[ RadSafe ] Tritium a carcinogen?

Dukelow, James S Jr jim.dukelow at pnl.gov
Tue Apr 18 16:31:45 CDT 2006


 
Steven Dapra wrote:
-----Original Message-----
From: radsafe-bounces at radlab.nl [mailto:radsafe-bounces at radlab.nl] On
Behalf Of Steven Dapra
Sent: Saturday, April 15, 2006 7:39 AM
To: radsafe at radlab.nl
Subject: [ RadSafe ] Tritium a carcinogen?

Apr. 15

         In the recent group of news items posted by Sandy Perle there
was an article about low levels of tritium being detected in the
drinking water near a nuclear power plant.  The german portion of the
article read, "Tritium, a potential carcinogen, is a radioactive form of
hydrogen commonly found in groundwater but more concentrated in water
used in nuclear reactors."

         Are there any verified cases of tritium causing cancer?  If
not, are there any instances in which tritium is plausibly believed to
have caused cancer?

Steven Dapra
sjd at swcp.com

====================

J. Newell Stannard in Ch. 10 of his three-volume Radioactivity and
Health, Battelle Press, 1988, describes the history of research into the
biological effects of tritium.  In Section 10.IV.C.2.b, he details the
fatalities of two Swiss radioluminizers (working in  watch factories
using tritium to luminize the watch dials).  They handled from several
hundred to several thousand curies of tritium activity for three and six
years, using both tritiated gas and water. Quoting Stannard: "The deaths
were due to damage to the hematopoietic system with symptoms referable
to the lung damage.  For reasons that are not clear, changes in white
cells were much less marked than the decrease in the numbers of red
cells, as well as hemoglobin, (hyperchromic anemia).  The authors
classify the disorder as aplastic panmyelocytopenia."

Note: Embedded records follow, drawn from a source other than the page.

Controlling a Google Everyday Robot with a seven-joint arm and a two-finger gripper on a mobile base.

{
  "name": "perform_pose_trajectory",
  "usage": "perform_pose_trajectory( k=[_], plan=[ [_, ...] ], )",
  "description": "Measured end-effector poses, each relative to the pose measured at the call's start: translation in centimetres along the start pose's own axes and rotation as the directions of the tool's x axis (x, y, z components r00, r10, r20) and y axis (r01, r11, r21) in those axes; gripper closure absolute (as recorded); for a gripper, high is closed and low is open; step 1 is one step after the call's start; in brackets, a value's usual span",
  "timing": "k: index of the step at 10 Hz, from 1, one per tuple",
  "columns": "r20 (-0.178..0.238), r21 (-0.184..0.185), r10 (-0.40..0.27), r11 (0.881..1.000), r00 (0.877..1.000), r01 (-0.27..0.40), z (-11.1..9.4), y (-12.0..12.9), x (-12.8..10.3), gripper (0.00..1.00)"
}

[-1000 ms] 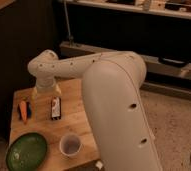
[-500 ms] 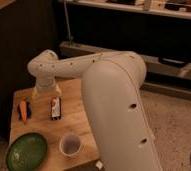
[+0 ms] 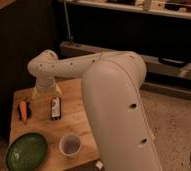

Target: Place the eraser in the ceramic cup

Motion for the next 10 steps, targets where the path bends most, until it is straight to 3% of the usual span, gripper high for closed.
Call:
perform_pose_trajectory(
  k=[3,5,7,8,10],
  plan=[
    [0.000,0.000,0.000,1.000,1.000,0.000,0.0,0.0,0.0,0.20],
    [-0.015,0.035,0.004,0.999,1.000,-0.004,0.5,-0.3,-0.5,0.20],
    [-0.034,0.096,-0.003,0.995,0.999,0.007,2.4,-0.3,-2.4,0.20],
    [-0.050,0.136,-0.003,0.991,0.999,0.010,4.0,-1.7,-4.0,0.20],
    [-0.079,0.140,0.008,0.990,0.997,0.003,7.5,-3.6,-5.3,0.20]
  ],
)
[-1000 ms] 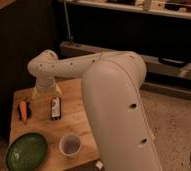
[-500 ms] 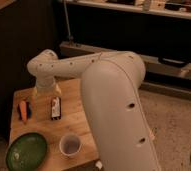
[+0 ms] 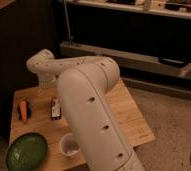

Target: Place the eraser in the ceramic cup

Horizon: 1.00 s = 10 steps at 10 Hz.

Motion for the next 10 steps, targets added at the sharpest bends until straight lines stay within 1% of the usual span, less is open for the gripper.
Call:
perform_pose_trajectory(
  k=[1,2,3,4,5,6,7,8,10],
  plan=[
    [-0.010,-0.026,0.006,1.000,1.000,-0.007,2.2,-0.5,-0.4,0.20],
    [-0.016,-0.070,0.013,0.997,1.000,-0.015,3.7,-0.8,-0.8,0.20],
    [-0.021,-0.120,0.018,0.993,1.000,-0.020,4.8,-1.2,-1.2,0.20],
    [-0.023,-0.171,0.022,0.985,0.999,-0.026,5.6,-1.7,-1.6,0.20],
    [-0.026,-0.184,0.018,0.983,0.999,-0.023,6.1,-1.3,-2.0,0.20],
    [-0.036,-0.161,0.003,0.987,0.999,-0.009,6.5,-0.5,-2.1,0.22],
    [-0.050,-0.128,-0.005,0.992,0.999,-0.002,6.9,-0.1,-2.3,0.28],
    [-0.072,-0.095,-0.016,0.995,0.997,0.009,7.2,0.3,-2.2,0.40],
    [-0.117,-0.036,-0.039,0.999,0.992,0.035,7.2,0.6,-1.6,0.59]
  ],
)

With a maximum beta energy of around 12 kev and a biological half-life
roughly equal to water -- around 10 days, tritium is about as close as a
radionuclide can come to not being a radionuclide, for health effects
purposes, at least.  The exception applies to the case of the two Swiss
workers.  A small fraction of inhaled/ingested/absorbed tritium will
become incorporated in more stable (i.e., longer biological
half-life)biological hydrocarbons.  In a situation of chronic exposure
to high levels of tritium, a significant fraction of the body's
biomolecules may become tritiated.

Best regards.

Jim Dukelow
Pacific Northwest National Laboratory
Richland, WA
Jim.dukelow at pnl.gov

These comments are mine and have not been reviewed and/or approved by my
management or by the U.S. Department of Energy.